Facilitator: Clement Twumasi (Postdoctoral Researcher, Oxford University Statistics Department, UK).
Date: July 1, 2022.
Personal Website: https://twumasiclement.wixsite.com/website
YouTube Channel on Advanced R programming videos: https://www.youtube.com/channel/UCxrpjLYi_Akmbc2QICDvKaQ/videos
NB: The class/type of statistical tests and models to fit are predominantly dependent on the type/nature of your data.
Link to some of the aforementioned univariate tests in R: https://rpubs.com/sujith/IS
Multivariate analysis in R: https://little-book-of-r-for-multivariate-analysis.readthedocs.io/en/latest/src/multivariateanalysis.html
http://www.sthda.com/english/wiki/manova-test-in-r-multivariate-analysis-of-variance
PCA, SVD, Correspondence Analysis and Multidimensional Scaling:
https://web.stanford.edu/class/bios221/labs/multivariate/lab_5_multivariate.html
Note some of the class of regression models available. Knowing which one is appropriate for any given data and research problem is very imperative.
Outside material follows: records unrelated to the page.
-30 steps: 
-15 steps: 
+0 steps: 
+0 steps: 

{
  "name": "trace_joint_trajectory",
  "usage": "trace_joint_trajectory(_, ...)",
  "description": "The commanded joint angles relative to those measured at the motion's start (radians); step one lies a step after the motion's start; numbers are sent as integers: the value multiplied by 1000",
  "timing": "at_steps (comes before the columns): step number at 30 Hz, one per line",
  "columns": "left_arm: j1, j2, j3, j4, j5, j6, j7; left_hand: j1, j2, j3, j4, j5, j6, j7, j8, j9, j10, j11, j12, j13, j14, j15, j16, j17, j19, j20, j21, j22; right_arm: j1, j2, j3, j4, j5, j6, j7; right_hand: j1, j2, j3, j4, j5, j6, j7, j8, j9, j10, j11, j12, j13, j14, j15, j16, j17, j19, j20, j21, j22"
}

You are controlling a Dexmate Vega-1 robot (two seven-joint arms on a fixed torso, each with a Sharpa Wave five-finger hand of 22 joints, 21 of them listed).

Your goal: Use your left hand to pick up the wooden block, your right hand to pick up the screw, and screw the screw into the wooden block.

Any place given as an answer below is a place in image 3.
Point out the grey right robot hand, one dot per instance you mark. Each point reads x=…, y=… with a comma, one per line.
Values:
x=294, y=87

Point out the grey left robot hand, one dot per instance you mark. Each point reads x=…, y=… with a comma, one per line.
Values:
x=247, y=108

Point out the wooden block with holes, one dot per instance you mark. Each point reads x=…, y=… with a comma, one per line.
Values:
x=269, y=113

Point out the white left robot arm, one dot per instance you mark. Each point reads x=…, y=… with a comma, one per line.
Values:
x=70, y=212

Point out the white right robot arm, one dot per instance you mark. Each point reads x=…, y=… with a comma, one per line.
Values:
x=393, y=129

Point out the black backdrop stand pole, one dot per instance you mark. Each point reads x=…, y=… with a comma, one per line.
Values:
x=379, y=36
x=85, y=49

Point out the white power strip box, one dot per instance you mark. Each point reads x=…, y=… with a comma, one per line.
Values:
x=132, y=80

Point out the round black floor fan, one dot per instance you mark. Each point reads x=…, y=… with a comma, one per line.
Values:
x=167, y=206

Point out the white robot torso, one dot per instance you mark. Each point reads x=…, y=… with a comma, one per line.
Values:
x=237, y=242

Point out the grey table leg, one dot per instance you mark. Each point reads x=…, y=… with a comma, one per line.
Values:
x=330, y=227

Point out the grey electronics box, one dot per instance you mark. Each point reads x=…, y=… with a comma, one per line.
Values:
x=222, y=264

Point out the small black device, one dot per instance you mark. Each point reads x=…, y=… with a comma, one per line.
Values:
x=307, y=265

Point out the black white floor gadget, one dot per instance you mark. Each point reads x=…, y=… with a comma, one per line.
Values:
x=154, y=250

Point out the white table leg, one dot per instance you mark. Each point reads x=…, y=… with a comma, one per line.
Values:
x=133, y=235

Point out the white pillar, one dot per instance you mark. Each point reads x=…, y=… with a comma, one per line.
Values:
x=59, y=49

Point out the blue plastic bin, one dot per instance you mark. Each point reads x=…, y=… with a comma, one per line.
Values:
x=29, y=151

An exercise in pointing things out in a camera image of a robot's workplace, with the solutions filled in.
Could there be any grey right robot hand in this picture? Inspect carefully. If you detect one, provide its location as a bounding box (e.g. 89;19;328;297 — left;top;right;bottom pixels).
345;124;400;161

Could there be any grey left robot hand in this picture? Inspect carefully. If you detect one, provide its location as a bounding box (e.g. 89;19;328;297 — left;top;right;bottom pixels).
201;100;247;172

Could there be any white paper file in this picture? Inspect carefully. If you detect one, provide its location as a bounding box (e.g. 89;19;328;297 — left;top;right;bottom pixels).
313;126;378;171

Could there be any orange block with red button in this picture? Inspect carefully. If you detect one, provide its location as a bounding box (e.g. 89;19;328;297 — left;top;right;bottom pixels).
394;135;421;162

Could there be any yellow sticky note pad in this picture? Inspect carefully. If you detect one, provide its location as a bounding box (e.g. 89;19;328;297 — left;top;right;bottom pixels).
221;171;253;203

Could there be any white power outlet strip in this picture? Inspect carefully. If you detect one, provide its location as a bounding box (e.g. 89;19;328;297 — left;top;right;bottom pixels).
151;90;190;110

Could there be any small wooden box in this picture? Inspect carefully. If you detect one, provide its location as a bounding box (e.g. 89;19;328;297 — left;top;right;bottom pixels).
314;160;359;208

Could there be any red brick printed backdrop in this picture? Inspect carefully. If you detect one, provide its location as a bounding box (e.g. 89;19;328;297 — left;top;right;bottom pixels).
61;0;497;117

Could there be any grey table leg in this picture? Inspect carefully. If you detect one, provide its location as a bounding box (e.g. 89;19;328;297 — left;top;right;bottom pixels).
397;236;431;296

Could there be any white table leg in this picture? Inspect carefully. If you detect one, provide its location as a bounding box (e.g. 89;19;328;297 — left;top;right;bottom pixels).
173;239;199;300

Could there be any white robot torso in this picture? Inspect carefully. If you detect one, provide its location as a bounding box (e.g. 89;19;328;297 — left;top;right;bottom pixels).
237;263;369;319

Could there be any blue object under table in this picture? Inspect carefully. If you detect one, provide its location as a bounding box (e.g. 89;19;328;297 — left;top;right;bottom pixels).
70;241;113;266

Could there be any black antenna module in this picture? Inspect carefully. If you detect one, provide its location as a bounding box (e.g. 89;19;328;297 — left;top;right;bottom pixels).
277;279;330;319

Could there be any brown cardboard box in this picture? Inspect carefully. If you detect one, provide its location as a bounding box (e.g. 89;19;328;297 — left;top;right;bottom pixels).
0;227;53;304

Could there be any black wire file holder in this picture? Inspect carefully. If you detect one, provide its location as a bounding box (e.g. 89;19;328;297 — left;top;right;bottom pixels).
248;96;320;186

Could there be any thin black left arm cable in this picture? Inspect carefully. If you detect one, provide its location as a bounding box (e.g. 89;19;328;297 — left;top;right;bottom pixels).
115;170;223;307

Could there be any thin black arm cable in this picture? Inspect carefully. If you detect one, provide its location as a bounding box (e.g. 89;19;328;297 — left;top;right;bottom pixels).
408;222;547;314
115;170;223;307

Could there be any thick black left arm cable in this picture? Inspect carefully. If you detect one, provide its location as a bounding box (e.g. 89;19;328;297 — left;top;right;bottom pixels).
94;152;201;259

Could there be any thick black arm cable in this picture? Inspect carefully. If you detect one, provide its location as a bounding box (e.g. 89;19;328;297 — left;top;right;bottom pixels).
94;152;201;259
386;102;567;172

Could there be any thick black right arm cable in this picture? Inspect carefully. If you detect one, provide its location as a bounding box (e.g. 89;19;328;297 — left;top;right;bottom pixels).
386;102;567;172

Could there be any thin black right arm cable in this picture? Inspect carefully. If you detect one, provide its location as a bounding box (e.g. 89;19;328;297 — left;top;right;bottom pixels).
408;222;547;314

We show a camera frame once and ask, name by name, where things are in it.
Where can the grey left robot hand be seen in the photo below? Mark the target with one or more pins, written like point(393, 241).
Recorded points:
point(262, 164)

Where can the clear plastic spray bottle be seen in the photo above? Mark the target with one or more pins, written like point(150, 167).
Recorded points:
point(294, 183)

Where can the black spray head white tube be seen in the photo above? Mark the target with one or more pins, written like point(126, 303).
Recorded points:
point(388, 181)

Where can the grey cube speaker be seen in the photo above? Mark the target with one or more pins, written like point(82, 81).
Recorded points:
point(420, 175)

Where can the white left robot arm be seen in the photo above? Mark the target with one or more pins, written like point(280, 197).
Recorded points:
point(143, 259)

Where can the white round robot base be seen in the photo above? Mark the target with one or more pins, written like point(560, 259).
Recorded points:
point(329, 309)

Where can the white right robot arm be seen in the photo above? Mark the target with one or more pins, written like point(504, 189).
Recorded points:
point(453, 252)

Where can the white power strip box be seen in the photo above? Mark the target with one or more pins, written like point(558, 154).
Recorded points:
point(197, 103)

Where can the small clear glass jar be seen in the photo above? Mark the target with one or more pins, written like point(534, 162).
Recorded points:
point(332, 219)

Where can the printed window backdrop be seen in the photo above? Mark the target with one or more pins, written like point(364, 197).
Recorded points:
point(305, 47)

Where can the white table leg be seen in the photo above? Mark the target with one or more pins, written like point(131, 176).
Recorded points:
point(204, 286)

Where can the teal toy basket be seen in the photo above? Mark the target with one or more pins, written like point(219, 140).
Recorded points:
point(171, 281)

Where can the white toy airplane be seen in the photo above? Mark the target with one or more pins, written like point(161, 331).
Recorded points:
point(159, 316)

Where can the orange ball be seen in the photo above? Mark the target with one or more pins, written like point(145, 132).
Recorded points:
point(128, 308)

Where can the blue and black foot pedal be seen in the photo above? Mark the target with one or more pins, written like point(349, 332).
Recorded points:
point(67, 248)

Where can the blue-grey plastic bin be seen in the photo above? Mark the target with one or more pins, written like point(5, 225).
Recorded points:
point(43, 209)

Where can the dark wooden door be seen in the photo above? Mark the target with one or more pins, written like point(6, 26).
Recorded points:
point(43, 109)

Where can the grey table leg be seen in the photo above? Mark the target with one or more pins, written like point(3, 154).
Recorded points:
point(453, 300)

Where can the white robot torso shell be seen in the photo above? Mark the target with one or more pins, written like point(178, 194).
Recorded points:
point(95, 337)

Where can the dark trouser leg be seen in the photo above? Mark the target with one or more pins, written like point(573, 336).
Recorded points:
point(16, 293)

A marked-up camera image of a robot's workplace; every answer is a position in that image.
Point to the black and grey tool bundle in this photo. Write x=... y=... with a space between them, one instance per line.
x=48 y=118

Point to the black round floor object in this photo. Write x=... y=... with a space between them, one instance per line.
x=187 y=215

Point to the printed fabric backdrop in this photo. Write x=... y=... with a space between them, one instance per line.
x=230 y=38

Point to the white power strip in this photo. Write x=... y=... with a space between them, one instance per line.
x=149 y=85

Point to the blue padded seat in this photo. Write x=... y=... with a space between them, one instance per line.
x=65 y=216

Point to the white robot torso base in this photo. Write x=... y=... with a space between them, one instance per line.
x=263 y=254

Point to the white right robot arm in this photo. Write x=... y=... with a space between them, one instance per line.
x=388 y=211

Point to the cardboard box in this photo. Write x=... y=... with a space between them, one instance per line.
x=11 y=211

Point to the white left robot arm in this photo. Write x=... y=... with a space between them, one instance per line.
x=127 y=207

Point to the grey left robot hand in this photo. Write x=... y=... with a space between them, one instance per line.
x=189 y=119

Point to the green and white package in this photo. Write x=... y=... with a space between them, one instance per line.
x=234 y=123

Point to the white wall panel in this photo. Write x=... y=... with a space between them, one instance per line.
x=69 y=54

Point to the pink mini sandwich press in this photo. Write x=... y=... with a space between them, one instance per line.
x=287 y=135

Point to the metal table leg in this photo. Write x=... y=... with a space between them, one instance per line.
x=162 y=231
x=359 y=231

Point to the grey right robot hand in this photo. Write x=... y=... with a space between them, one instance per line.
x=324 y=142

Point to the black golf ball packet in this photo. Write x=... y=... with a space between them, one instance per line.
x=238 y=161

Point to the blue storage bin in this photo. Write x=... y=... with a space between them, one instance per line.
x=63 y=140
Introduction to linear regression: https://www.machinelearningplus.com/machine-learning/complete-introduction-linear-regression-r/
OLS linear regression in R: http://r-statistics.co/Linear-Regression.html
Different class of linear models in R: https://www.statmethods.net/advstats/glm.html
Time series analysis in R:
https://ourcodingclub.github.io/tutorials/time/
https://www.analyticsvidhya.com/blog/2015/12/complete-tutorial-time-series-modeling/
###How to install R packages#####
#install.packages("parallel") #a package for parallel computing
#install.packages("glmnet") # a package for performing penalised or regularised regression models
#install.packages("ggplot2") #for other customised data visualisation
#install.packages("PerformanceAnalytics") #for customised correlation matrix plots
####Loading installed packages of interest#######
library("parallel")
library("glmnet")
library("ggplot2")
library("PerformanceAnalytics")
library("foreign")#for importing data such as SAS, Spss and Stata, etc.
library(haven) #for also importing data such as SAS, Spss and Stata, etc.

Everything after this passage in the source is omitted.